(Data records)
════

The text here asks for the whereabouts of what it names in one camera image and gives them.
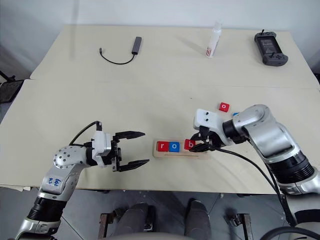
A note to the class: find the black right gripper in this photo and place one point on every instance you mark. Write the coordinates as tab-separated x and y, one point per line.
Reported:
213	140

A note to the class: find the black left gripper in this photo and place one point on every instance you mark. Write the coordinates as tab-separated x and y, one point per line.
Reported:
115	153

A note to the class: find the red letter b block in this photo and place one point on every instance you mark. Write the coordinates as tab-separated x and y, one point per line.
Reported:
189	144

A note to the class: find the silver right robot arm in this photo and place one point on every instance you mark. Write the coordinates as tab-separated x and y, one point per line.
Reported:
272	135

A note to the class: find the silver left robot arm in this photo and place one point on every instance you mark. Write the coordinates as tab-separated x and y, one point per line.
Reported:
64	155

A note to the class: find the wooden letter tray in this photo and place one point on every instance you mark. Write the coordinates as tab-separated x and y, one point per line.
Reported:
180	155

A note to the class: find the blue letter o block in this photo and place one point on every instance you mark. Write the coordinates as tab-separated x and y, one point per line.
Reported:
174	147

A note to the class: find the red letter r block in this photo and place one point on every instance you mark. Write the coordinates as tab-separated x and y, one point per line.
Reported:
162	146

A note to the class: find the red letter o block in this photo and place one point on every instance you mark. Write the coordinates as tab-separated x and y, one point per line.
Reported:
223	107

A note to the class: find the dark rounded shape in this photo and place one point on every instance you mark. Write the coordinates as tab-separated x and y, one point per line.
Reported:
137	220
197	217

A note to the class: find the white plastic squeeze bottle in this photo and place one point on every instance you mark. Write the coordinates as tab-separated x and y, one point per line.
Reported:
213	40

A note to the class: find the black handheld controller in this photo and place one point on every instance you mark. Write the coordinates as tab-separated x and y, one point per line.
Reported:
271	48

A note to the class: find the black stand base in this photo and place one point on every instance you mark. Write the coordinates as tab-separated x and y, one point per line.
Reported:
10	90

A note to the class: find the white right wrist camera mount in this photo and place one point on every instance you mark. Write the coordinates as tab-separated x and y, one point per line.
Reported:
207	117

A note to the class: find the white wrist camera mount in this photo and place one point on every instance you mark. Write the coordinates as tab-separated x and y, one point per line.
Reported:
101	143
207	117

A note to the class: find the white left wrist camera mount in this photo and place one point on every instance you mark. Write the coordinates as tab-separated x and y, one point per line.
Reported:
101	143

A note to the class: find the rusty metal frame bracket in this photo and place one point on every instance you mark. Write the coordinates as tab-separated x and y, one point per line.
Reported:
242	223
106	225

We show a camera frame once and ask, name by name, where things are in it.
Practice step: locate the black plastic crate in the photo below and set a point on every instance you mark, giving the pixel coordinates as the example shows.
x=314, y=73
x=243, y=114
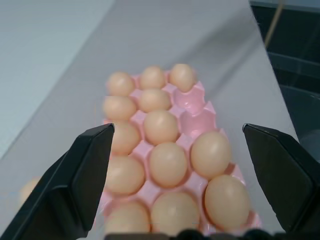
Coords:
x=297, y=65

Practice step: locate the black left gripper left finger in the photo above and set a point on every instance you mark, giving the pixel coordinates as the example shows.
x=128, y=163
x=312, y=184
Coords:
x=62, y=190

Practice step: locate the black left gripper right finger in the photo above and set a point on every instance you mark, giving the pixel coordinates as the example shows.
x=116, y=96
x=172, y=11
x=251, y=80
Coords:
x=282, y=175

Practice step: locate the tan egg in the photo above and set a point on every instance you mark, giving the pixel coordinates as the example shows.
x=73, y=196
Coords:
x=125, y=175
x=161, y=126
x=211, y=153
x=175, y=212
x=127, y=220
x=28, y=190
x=119, y=107
x=182, y=76
x=227, y=198
x=152, y=77
x=168, y=165
x=120, y=83
x=126, y=138
x=155, y=100

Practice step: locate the pink plastic egg tray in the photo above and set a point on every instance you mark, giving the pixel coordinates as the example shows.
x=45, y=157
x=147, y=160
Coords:
x=190, y=117

════

PROBLEM STATEMENT: The answer must be the lines from the one containing "x=172, y=11" to the final line of the data above, copied exactly, both included, with nothing added.

REPLY TO THE TASK:
x=172, y=11
x=251, y=80
Coords:
x=282, y=175

Practice step: locate the tan egg in the photo above and set a point on every instance you mark, giving the pixel coordinates as the example shows.
x=73, y=196
Coords:
x=125, y=175
x=161, y=126
x=211, y=153
x=175, y=212
x=127, y=220
x=28, y=190
x=119, y=107
x=182, y=76
x=227, y=198
x=152, y=77
x=168, y=165
x=120, y=83
x=126, y=138
x=155, y=100

Practice step: locate the pink plastic egg tray in the photo above and set a point on every instance you mark, giving the pixel coordinates as the example shows.
x=45, y=157
x=147, y=160
Coords:
x=190, y=117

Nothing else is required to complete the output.